Oh, my feet.
This was my weekend:
Ran from the club fair on Friday to dance blues at in Connecticut all night. Slept on the floor of an upstairs bedroom closet, woke up and padded barefoot downstairs into a living room full of people I'd never met before. Shoveled eggs into my mouth, danced blues, shoveled potatoes into my mouth, danced blues, shoveled hummus into my mouth, danced more blues; failed miserably at learning to dance "dirty blues" because I was laughing too hard, danced blues, went to Red Lobster with Andrew, Erin, and Bonnie and got thoroughly stuffed, then drove to the local university dance hall and alternately did blues, lindy-hopped, and stood in front of windows and fans gasping the sweat off.
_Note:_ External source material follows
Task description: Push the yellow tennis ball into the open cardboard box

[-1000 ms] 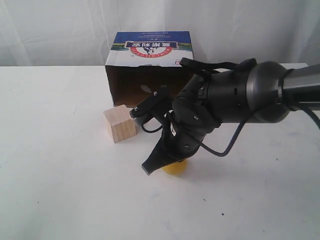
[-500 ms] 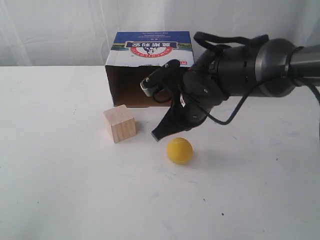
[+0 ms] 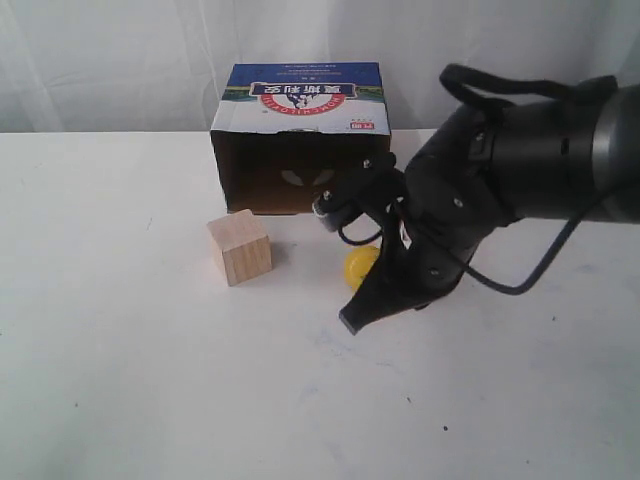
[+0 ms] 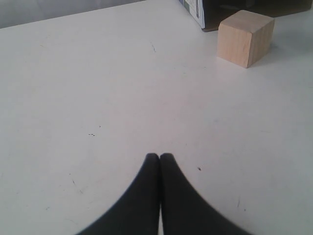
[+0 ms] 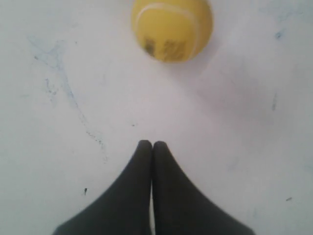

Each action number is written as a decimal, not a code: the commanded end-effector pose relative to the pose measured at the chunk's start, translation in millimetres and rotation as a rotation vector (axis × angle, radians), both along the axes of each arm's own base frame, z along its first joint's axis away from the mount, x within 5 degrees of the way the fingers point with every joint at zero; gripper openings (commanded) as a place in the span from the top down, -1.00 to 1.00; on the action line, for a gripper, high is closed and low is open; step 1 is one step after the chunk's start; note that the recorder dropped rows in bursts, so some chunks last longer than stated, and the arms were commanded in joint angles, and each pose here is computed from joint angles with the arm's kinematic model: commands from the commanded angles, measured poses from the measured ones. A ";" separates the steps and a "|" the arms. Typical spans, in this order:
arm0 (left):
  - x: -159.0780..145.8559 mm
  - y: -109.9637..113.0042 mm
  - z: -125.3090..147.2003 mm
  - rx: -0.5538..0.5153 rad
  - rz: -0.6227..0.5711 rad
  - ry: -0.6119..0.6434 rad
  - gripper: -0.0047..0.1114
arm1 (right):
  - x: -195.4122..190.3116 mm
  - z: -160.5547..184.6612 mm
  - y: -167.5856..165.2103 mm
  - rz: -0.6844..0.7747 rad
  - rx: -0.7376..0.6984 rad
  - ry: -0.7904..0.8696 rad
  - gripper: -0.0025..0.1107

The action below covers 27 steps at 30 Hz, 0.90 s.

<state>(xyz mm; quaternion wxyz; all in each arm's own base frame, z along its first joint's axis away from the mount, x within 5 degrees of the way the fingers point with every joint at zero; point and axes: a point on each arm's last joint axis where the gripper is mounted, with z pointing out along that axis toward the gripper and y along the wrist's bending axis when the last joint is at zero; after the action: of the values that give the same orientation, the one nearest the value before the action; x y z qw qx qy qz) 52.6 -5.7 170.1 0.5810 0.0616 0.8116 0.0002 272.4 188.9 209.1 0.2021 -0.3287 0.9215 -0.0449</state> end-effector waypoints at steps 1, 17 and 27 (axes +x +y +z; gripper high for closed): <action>-0.1 0.0 -0.8 -0.011 0.005 -0.002 0.92 | 13.8 -27.9 -2.2 0.063 0.025 -0.048 0.96; -0.1 0.0 -0.8 -0.011 0.005 -0.002 0.92 | 46.8 75.1 2.0 0.005 0.140 -0.325 0.96; -0.1 0.0 -0.8 -0.011 0.005 -0.002 0.92 | -24.1 35.6 -29.9 -0.010 0.374 -0.326 0.96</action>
<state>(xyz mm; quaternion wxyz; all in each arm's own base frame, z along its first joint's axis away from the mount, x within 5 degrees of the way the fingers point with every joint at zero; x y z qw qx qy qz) 52.6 -5.7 170.1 0.5810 0.0616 0.8116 0.0002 259.2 162.0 240.8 0.3798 -0.2759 0.8817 0.0468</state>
Did my first couple o' dips, my first sort-of-aerial, and heard (unexpectedly) compliments on my novice dancing for the first time. When the gym emptied ended I took off my dance shoes and walked sock-footed through the parking lot until Andrew noticed, picked me up, and ran for the car before I could do much about it. Put on my beat-up Merrells and drove back to the house, where I showered the sweat off and then danced blues barefoot in the tiny living room until 4am.
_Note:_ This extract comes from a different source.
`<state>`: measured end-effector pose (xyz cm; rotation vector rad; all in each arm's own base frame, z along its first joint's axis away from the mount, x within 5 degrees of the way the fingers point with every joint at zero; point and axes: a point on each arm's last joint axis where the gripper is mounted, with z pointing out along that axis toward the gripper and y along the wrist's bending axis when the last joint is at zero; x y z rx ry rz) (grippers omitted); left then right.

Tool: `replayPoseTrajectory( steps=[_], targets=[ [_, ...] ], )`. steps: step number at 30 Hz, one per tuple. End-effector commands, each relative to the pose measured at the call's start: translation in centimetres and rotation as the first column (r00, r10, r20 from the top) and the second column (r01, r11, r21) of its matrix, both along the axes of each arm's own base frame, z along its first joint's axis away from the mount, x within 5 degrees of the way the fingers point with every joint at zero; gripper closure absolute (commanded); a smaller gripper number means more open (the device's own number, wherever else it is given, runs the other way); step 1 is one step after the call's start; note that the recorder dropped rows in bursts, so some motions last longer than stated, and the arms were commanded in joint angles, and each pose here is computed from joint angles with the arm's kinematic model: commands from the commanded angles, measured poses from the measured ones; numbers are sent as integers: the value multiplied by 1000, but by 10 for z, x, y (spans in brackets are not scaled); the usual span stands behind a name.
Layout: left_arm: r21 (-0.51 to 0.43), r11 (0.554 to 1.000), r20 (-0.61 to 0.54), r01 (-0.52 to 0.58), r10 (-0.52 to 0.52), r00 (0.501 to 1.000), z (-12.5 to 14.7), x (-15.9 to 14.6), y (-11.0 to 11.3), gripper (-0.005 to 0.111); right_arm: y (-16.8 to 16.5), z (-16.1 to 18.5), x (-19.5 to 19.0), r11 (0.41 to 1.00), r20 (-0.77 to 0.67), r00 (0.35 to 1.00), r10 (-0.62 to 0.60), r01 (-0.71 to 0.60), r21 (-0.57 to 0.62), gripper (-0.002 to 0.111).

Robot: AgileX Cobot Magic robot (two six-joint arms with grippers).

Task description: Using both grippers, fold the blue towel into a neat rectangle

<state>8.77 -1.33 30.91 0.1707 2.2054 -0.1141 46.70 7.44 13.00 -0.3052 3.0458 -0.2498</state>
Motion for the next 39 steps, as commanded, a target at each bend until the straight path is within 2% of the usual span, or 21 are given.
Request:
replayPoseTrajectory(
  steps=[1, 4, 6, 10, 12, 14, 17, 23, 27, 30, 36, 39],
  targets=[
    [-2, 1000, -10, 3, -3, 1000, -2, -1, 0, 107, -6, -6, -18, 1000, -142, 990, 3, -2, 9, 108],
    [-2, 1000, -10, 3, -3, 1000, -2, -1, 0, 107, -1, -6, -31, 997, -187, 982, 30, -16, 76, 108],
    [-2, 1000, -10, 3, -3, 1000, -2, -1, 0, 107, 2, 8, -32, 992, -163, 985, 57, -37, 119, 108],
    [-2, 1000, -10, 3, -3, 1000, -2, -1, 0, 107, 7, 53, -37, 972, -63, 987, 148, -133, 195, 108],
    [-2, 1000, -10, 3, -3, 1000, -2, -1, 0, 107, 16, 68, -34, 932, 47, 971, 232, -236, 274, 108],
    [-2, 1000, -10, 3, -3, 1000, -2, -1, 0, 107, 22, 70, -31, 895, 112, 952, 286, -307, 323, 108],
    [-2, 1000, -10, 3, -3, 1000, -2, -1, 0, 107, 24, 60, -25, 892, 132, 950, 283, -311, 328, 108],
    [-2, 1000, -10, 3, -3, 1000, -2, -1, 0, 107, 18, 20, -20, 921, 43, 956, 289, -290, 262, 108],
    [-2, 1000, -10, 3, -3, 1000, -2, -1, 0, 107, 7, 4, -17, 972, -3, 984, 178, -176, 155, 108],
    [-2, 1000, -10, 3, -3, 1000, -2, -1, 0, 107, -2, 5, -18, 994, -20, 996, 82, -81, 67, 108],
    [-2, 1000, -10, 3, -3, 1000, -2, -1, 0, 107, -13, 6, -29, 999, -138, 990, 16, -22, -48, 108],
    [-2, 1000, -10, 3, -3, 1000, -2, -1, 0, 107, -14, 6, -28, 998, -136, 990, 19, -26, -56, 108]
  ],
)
Then Andrew, Kevin, and I piled in my car and drove back to Boston, stopping at a diner for pancakes along the way. I drove from dark to the beginnings of dawn; when I was too groggy, we switched to Andrew, and when I woke up from the passenger seat it was 8am and Kevin had pulled into Alewife. We staggered 5k in the name of breast cancer research, filled our bellies and bags with free samples, rolled back to Olin, and passed out until Krystin and Amanda's apartmentwarming party, where I regained enough consciousness to eat cake and pizza.
Now I'm back at Olin. My legs feel like they're filled with lead shot; they're going to hurt tomorrow. I've got homework to do and a very long nap to take before I'll be capable of doing it. My room is in shambles. My back and shoulders are on fire. I'm still wearing the blue-thread blues bracelet (which is too big for me), and my brain's fried; the computer screen is beginning to waver in and out in a weird fourth dimension I don't think it's supposed to have.
I'm feeling good. It's time for bed.